To date, SILO revenue has allowed the district to build the new Novak Elementary school, air condition five schools, construct a 6,000 seat multipurpose stadium, install additional high school parking, purchase property to relocate Transportation and Operations & Maintenance, relocate the baseball and softball fields to the Oak Ridge property and construct an indoor aquatics center.

== Enrollment ==
From 2000 to 2017 Linn-Mar’s certified enrollment number grew at an average yearly rate of 2.24%.

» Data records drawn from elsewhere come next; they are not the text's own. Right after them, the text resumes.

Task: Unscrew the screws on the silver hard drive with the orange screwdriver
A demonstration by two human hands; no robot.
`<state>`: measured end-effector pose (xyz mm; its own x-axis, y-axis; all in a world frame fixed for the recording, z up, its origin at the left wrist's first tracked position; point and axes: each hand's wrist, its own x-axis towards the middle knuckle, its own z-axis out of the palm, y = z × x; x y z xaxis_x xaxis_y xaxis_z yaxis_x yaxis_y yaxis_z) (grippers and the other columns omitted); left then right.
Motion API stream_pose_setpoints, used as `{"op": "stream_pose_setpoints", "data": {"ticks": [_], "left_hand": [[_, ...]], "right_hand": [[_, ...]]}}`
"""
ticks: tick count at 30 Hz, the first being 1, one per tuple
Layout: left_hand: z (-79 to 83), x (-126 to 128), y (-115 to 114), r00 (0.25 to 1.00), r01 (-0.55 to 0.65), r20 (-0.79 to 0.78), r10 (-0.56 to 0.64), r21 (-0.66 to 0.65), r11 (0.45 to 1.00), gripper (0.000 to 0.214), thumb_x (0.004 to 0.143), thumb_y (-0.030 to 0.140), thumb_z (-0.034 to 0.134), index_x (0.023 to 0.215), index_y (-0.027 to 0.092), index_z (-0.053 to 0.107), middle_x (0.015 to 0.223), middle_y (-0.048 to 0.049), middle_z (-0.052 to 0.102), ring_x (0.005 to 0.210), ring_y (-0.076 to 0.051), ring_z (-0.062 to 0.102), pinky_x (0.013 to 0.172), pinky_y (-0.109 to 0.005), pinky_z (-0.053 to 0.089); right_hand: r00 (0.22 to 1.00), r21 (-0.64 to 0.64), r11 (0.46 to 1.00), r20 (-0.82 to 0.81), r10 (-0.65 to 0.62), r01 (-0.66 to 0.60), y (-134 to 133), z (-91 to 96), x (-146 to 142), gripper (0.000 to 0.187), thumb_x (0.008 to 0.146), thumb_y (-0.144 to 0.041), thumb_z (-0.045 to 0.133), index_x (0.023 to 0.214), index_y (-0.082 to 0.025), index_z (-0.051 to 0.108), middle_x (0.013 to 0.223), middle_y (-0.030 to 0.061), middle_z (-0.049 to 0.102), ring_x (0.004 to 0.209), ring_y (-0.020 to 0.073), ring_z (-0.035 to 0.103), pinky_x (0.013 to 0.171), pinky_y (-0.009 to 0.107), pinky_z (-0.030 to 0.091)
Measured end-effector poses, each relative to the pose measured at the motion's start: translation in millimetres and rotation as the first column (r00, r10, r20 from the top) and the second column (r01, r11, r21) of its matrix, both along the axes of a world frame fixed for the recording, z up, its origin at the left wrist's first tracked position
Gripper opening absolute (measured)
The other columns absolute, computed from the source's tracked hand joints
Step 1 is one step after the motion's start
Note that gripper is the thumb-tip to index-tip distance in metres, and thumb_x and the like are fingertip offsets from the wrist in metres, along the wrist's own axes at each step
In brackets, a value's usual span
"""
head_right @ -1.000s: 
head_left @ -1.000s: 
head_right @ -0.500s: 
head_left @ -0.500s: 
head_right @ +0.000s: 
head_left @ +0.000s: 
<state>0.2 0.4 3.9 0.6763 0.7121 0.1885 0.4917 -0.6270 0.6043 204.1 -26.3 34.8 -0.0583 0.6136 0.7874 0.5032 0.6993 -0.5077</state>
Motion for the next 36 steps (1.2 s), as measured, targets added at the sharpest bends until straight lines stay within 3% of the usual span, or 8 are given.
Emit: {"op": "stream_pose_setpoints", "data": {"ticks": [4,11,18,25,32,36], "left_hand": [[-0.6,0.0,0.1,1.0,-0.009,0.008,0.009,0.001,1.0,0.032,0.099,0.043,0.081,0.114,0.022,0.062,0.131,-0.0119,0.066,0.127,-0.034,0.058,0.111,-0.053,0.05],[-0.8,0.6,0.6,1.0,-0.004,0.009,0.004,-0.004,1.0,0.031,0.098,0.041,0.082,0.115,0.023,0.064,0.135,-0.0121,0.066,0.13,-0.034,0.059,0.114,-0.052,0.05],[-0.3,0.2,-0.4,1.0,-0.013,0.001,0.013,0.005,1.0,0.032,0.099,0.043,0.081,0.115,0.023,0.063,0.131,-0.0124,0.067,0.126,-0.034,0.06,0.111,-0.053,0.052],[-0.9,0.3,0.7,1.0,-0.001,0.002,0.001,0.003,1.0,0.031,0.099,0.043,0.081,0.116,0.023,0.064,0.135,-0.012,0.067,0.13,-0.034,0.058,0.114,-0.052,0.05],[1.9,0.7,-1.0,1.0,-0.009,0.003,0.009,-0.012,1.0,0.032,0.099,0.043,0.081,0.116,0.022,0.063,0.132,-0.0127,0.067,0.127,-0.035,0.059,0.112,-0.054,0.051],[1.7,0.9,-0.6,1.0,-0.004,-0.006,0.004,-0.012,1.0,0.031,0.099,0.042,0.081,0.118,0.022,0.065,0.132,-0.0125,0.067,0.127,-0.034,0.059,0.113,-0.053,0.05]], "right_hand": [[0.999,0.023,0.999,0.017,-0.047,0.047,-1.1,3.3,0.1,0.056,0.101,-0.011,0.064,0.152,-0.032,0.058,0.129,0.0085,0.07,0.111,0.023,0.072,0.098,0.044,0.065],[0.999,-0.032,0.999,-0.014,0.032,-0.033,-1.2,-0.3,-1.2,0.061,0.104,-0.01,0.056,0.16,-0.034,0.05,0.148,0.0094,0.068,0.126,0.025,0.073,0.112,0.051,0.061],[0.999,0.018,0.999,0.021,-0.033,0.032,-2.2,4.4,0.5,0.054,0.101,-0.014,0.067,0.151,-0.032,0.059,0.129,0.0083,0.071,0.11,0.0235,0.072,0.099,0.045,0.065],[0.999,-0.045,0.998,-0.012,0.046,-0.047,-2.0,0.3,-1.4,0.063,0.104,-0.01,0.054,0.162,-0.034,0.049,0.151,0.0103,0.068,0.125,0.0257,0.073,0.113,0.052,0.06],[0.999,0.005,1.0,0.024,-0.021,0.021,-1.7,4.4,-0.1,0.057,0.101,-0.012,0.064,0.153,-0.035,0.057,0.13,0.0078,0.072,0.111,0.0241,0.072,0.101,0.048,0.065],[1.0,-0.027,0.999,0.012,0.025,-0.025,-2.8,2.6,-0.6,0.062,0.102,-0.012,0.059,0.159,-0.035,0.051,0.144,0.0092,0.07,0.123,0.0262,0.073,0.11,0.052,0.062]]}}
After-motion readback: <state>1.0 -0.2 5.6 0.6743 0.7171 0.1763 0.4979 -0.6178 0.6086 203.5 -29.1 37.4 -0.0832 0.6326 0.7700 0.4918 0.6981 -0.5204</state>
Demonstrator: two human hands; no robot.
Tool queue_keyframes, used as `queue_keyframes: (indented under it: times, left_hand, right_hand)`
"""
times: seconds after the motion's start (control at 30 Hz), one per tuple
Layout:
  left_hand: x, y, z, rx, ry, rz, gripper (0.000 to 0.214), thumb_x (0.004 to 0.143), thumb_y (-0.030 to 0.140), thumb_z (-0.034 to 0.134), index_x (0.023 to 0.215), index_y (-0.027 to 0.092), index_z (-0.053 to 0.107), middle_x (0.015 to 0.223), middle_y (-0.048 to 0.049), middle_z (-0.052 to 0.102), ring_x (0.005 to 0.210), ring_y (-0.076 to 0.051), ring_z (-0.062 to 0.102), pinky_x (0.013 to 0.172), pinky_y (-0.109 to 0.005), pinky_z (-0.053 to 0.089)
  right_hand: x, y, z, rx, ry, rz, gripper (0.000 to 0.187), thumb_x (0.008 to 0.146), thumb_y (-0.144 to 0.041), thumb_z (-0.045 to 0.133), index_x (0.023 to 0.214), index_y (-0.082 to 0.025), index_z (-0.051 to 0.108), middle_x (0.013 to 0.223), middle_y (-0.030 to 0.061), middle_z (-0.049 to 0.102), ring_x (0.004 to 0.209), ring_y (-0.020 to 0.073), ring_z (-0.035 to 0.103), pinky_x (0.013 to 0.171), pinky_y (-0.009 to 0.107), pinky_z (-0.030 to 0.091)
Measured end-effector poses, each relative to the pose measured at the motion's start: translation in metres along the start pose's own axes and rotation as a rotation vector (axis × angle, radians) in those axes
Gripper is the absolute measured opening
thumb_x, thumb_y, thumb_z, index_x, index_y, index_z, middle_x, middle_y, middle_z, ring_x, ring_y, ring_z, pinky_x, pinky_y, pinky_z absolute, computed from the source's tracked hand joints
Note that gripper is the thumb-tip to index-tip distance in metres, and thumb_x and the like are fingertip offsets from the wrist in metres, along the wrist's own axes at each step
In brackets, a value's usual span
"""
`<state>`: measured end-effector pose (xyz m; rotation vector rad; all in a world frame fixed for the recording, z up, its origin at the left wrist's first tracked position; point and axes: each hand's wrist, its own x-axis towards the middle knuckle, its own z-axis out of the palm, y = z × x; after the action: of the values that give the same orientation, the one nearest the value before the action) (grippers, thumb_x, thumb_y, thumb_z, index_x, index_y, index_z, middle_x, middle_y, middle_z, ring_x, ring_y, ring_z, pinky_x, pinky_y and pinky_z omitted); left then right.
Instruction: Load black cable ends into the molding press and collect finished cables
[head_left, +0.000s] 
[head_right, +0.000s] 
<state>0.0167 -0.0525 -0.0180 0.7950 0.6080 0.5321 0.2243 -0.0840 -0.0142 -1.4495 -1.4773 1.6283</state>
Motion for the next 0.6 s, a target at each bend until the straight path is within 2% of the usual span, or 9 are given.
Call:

=== Fall enrollment per year (since 2000) ===

2000: 4,998
2001: 5,149
2002: 5,263
2003: 5,412
2004: 5,628
2005: 5,780
2006: 6,196
2007: 6,371
2008: 6,490
2009: 6,601
2010: 6,644
2011: 6,729
2012: 6,730
2013: 6,880
2014: 6,943
2015: 7,145
2016: 7,198
2017: 7,313
2018: 7,436
2019: 7,557
2020: 7,676
2021: 7,598

== Test data ==
In the 2017-2018 school year Linn-Mar Community School District had a reading proficiency level of 84.1% compared to a state level of 77%. From 2014-2018 district ACT test scores averaged 24.34. The state average for the same timeframe was 21.675. In 2016 the national average for the ACT test was 20.8.